Il avait un don. Fallait-il cependant le repérer, le détecter. Un homme était là pour cela. Aux abords des cités à fureter et à tendre la main pour indiquer la direction du stade. C’est ainsi que Jean Michel Dirringer détectera Mehdi Baala, gamin capricieux et bouillonnant, à deux doigts des conneries, dans une cité déjà en souffrance. Un groupe est même formé, Mehdi est le plus doué. L’entraîneur ne s’est pas trompé. Il y consacre patience et calme ses impatiences.

Déjà en 2005 lors d’entretiens accordés à la presse alors que l’heure de la retraite n’avait pas encore sonné, Mehdi Baala se voyait déjà comme missionnaire dans les cités. Pour montrer l’exemple, pour ouvrir d’autres chemins de liberté, autres que ceux très éphémères et sans lendemain liés au trafic et à l’argent facile.

Cette occasion lui est offerte lorsqu’il rejoint le club de Lille mais il manque certains rouages pour que ces actions de sensibilisation créent un vrai pont entre la cité, le club et le stade, ceci de façon durable. Et lorsque André Giraud, vice président de la fédération et patriarche du SCO Ste Marguerite lui propose de s’investir à ses côtés, pour tenter ce grand écart entre les quartiers Nord de Marseille, le SCO et le nouveau stade Delort, Mehdi Baala, le challenger accepte de prendre son bâton de pèlerin.

«A Marseille, il faut créer de l’écoute. Et ça, le club sait faire »

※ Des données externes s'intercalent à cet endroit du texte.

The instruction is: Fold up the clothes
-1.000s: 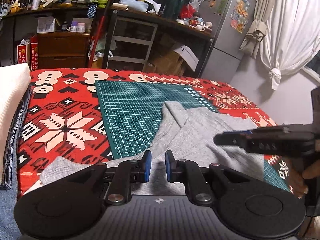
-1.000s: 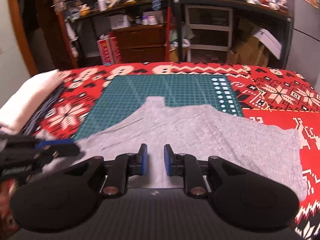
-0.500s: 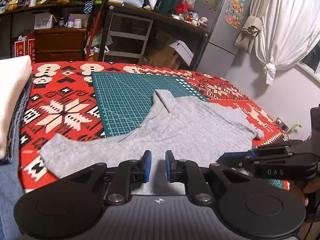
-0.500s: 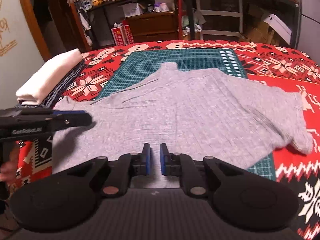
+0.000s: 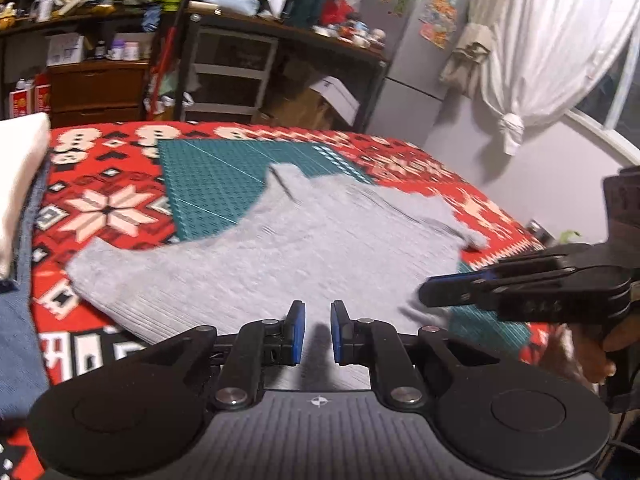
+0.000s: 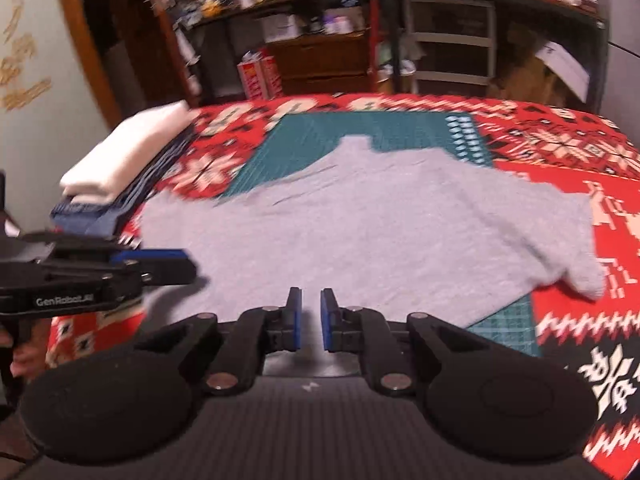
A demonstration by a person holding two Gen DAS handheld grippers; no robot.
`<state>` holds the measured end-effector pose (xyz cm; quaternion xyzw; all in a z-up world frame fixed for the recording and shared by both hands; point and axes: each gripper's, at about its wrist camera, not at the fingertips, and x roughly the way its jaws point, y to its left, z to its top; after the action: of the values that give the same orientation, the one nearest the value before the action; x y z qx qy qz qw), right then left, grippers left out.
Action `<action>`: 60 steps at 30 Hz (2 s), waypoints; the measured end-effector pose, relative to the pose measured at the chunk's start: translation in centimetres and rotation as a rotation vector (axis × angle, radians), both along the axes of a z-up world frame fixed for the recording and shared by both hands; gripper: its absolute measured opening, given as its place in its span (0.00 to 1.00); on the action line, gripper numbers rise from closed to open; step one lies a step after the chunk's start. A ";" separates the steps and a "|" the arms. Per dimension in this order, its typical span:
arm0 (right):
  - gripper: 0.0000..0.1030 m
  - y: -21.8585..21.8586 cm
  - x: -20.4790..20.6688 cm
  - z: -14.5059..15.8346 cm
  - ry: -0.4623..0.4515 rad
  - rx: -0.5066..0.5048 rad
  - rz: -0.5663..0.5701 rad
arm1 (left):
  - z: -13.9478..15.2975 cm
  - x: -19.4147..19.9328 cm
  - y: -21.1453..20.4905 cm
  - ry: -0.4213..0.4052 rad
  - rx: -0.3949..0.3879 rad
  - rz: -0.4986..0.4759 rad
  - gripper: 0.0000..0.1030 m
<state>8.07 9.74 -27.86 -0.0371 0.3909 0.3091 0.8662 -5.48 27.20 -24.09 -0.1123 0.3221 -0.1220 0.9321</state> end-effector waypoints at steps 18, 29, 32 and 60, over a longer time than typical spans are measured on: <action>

Nom de code de la mission : « On court dans ma cité ». Lieu de la mission : les 13ème et 14ème arrondissements et au sud la cité de la Cayolle où dans ce nid à embrouilles, le club de foot local travaille déjà sur cette problématique. Nom de l’ambassadeur : Mehdi Baala. Les parties prenantes : la Mairie de Marseille, le SCO et le monde scolaire.

Pour Mehdi, Marseille, c’est le foot et les problèmes. Il sait donc où il met les pieds en acceptant cette mission. Il s’agira avec les cadres techniques du SCO Ste Marguerite d’organiser des après midi de découverte où les gamins et ados pourront découvrir un sport où l’on court…sans ballon au pied. Autour des blocs de béton, ces immeubles où la mafia du shit dicte parfois ses règles, des parcours seront tracés, des gamins seront détectés. Explication de l’ambassadeur : « Il faut leur proposer de venir dans un autre monde. Car ils vivent en vase clos, ils parlent leur langue. Il n’y aura pas de discours, ça ne sera pas politique, car ça, ce n’est pas la bonne façon d’arriver dans un quartier ».

Mehdi Baala et les entraîneurs du SCO n’ont pas la prétention de dénicher en deux tours de quartier le champion de demain. C’est former des groupes qui leur importent. Pour courir certes, se rendre au stade qui sent bon le neuf, mais surtout vivre ensemble, sur d’autres valeurs. Mehdi le Marseillais se souvient : « Nous, nous étions 6 – 7 copains. On était heureux, il y avait une forte émulation. Bon, certains ont décroché. Moi-même parfois Jean Michel allait me chercher ou me ramenait à la maison. Mais avec lui, je me suis accroché. Et je lui en suis très reconnaissant ». Alors à Marseille, dans les quartier Nord, un Dirringer existe-il ? Mehdi ajoute : «A Marseille, il faut créer de l’écoute. Et ça, le club sait faire ».